Perlas de pepe

 

El Sinaloense. Melodía que desde hace poco más de medio siglo ha sido un atinado símbolo de identidad. Letra que recorre el paisaje del terruño y el perfil de sus moradores con pleno conocimiento. Canción que eriza la piel, sobre todo si se escucha en otras tierras: la intensidad con que cala el contenido es proporcional con la distancia. Canto que provoca un estallido de chauvinismo y sed y ansiedad, el deseo inmediato, si es que se está lejos, de regresar a la patria chica y disfrutar a plenitud todas y cada una de sus estrofas, empezando por esa que de golpe nos dice soy del mero Sinaloa donde se rompen las olas… y buscar una que ande sola aunque nos acusen de enamorados o, peor tantito, de ser el negro, el negro pero con suerte, el que no se le raja a la muerte y que venga, sin freno ni tapujos ese ¡ay mamá, mamá por Dios!

El Sinaloense. Reinvención constante de la alegría. Estruendo que maravilla tímpanos. Manifestación entrañable que ha recorrido millones de veces la geografía de nuestras fiestas tradicionales. Desde el cada vez más sofisticado, vistoso y soberbio carnaval de Mazatlán, hasta el más modesto jolgorio de un diminuto poblado de la zona rural. Indiscutible incitación al grito bravío y al brindis y al baile y me toquen El Quelite, después El Niño Perdido…

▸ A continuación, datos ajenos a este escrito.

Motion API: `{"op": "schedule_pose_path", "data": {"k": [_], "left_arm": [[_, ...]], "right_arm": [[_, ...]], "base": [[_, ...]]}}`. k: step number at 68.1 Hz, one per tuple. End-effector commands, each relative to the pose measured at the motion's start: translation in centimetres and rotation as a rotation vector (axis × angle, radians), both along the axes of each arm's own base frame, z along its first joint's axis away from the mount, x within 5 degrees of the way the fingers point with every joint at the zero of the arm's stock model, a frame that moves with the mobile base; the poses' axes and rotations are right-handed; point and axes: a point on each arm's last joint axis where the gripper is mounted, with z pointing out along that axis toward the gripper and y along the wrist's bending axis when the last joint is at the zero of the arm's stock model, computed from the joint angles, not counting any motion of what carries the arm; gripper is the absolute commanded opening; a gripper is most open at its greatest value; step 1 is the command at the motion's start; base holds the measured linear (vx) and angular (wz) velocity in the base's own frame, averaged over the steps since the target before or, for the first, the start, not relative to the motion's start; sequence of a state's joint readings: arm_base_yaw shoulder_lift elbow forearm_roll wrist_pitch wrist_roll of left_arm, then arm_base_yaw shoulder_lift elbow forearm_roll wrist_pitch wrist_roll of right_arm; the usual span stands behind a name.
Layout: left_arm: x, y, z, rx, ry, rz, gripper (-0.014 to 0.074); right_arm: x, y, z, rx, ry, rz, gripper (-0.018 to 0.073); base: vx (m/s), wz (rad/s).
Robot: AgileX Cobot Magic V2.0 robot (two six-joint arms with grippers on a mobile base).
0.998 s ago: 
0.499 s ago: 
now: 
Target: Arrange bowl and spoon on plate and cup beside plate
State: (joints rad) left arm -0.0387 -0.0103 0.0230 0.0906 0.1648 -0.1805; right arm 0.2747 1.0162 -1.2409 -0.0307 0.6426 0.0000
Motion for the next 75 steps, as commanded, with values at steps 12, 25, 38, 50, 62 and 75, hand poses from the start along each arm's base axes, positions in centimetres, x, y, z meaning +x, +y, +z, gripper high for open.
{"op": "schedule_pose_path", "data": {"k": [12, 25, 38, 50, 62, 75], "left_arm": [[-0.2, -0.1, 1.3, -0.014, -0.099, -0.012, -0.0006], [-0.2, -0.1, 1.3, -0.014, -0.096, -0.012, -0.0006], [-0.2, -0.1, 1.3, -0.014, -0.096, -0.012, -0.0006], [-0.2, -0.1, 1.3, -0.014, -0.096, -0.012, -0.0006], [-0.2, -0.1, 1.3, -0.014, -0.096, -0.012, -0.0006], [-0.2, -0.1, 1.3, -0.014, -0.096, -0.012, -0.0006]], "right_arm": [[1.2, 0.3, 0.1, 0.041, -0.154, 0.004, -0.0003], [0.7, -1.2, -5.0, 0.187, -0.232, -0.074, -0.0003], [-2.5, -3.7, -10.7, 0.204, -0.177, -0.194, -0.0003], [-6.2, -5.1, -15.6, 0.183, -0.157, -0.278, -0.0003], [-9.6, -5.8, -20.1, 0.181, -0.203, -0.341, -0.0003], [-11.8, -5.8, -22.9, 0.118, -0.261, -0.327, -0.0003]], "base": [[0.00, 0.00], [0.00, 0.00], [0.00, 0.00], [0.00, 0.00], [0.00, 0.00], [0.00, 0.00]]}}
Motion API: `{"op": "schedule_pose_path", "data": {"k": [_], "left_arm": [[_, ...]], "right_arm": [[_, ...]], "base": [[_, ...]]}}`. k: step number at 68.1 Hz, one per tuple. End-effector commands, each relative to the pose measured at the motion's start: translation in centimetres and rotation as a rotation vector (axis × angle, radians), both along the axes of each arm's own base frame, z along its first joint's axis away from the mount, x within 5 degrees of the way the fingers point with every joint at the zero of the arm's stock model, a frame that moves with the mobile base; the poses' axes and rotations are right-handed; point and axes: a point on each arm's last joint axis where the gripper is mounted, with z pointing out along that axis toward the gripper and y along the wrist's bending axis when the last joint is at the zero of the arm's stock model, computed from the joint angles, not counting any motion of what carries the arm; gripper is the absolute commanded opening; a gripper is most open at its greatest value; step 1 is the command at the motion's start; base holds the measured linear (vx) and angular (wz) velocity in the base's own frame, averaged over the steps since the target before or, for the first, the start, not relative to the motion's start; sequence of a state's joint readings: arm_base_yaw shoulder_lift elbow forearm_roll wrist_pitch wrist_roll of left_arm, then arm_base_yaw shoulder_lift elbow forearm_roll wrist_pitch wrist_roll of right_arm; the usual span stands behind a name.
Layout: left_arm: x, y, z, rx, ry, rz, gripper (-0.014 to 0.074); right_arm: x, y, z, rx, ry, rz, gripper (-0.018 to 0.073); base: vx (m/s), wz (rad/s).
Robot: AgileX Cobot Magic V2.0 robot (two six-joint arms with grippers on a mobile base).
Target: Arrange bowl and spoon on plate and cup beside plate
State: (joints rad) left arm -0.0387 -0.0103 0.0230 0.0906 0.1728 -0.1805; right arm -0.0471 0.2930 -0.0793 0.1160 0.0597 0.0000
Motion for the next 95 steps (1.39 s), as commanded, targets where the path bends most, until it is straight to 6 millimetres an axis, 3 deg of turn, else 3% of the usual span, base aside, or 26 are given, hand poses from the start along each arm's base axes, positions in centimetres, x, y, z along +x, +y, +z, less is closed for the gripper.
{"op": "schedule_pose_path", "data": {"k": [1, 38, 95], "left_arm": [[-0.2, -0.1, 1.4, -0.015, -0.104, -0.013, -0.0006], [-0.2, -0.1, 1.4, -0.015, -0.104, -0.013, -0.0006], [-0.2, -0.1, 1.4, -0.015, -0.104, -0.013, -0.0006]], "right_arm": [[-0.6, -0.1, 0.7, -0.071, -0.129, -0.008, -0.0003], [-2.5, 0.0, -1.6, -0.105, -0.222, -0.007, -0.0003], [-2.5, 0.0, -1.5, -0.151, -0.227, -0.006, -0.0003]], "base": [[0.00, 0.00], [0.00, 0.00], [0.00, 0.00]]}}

El Sinaloense, nuestro himno lúdico, que lo mismo es interpretado magistralmente por una de las mejores sinfónicas del país bajo la apropiada batuta del mazatleco Enrique Patrón de Rueda, que por la más rascuache e inexperta de nuestras bandas, no es producto, por increíble que parezca, de la inspiración de alguno de los connotados músicos que ha dado Sinaloa por puños. Por muy extraño que se vea —sobre todo para los que desconocían el dato, pues para los conocedores todo esto resultará ocioso—, el autor de esa música que se ha convertido en el símbolo auditivo de este bello rincón del Pacífico, geográficamente cerrado en un trapecio de la más pura claridad (según la definición de Enrique el Guacho Félix) es un hombre que nació en San Luis Potosí, se crió en Tamaulipas, le compuso un corrido a Monterrey y, para completar, otro a Sinaloa: don Severiano Briseño.

Texto editado del libro Mira esa gente sola, capítulo “El sinaloense: un retrato que peca de fiel”.